• Lee Carroll

Introducing... Maitake!

Maitake (Grifola frondosa) is a widespread edible and delicious fungus of the Northern Hemisphere, which is known around the world by many names. In English, it is called hen of the woods (distinct from chicken of the woods, another edible fungus). The Chinese name translates to “grey tree flower” which is a perfect descriptor. The polypore grows in elegant clusters like a rosette, at the base of dead/dying hardwoods (including oaks, elms, maples, chestnuts, etc.), often perennially [1].

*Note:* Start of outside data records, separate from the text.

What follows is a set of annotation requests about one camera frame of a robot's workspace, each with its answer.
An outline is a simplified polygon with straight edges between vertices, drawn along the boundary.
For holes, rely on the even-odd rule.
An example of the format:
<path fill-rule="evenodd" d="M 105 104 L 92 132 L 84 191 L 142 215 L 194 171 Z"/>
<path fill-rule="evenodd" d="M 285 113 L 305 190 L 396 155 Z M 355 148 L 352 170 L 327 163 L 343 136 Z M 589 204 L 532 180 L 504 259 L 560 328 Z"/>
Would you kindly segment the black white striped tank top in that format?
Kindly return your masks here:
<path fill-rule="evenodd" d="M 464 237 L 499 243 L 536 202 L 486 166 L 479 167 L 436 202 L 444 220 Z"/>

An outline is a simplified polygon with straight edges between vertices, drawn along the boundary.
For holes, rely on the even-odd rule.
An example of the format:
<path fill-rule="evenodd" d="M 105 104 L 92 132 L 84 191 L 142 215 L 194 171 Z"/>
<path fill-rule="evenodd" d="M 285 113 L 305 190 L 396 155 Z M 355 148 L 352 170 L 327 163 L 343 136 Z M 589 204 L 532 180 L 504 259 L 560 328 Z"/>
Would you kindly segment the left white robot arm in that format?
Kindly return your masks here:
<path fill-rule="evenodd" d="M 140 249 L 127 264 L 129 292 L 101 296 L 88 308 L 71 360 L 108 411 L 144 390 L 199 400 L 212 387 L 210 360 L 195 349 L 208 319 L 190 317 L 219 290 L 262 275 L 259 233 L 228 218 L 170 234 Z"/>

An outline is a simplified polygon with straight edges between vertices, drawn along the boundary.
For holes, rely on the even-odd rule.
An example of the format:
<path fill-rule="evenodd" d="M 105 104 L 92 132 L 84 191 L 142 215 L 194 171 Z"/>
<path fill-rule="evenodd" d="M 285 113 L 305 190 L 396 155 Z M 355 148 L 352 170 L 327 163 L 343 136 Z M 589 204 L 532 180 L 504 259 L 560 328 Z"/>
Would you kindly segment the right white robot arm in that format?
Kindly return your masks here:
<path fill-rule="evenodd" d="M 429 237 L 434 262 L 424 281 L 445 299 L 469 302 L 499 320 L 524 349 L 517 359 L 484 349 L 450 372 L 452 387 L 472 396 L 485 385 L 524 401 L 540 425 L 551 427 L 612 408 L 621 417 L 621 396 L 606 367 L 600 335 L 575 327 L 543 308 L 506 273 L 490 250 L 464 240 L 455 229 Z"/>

Most telling of its names though, is Maitake, the Japanese name, which translates literally as “dancing mushroom”. It is named thus for the celebration that would traditionally ensue upon finding a specimen, for Maitake were once worth their weight in silver! It seems the powerful medicinal effects of this fungus have long been treasured. Traditional use in Asia is documented as far back as the Han Dynasty (206-210 CE), in the Shen Nong Ben Cao Jing (Divine Farmer's Classic of Materia Medica). It was utilised to boost Qi, calm the mind and nerves, and improve the health of the spleen, stomach, liver and lungs [1].

Medicinal Application

Maitake contains a broad range of chemical constituents with potential clinical value including coumarins, terpene lactones, flavonoids, organic acids, alkaloids, steroids, and triterpenes. However, most studies are only focused on the polysaccharide components of Maitake. Hopefully, future research will reveal more about the beneficial effects of this mushroom’s complex chemistry, just like we have with Lion’s Mane, Reishi and to a lesser extract Cordyceps! [1]

Maitake does produce a remarkably complex array of pure and protein bound polysaccharides, predominately composed of glucose, but also galactose, mannose, fucose, trehalose and ribose. [1]. Some these are unique to Maitake [2].

In 1955 Japanese researchers identified Grifola frondosa polysaccharide (GFP) or the D-fraction (as it is commonly referred to) as the main biologically active constituent, found in both fruiting bodies and mycelia. The D-fraction is a protein-bound polysaccharide, consisting of a few types of β-glucans (the technical names and structures of these β-glucans can be a bit confusing, so I’ve deliberately kept it simple) [3,4]. To date there are at least 47 bioactive polysaccharides discovered in Maitake. Various techniques are utilised to separate out and purify other active polysaccharide fractions for medicinal use and ongoing research, such as MD-fraction, MZ-fraction, SX-fraction and Grifolans.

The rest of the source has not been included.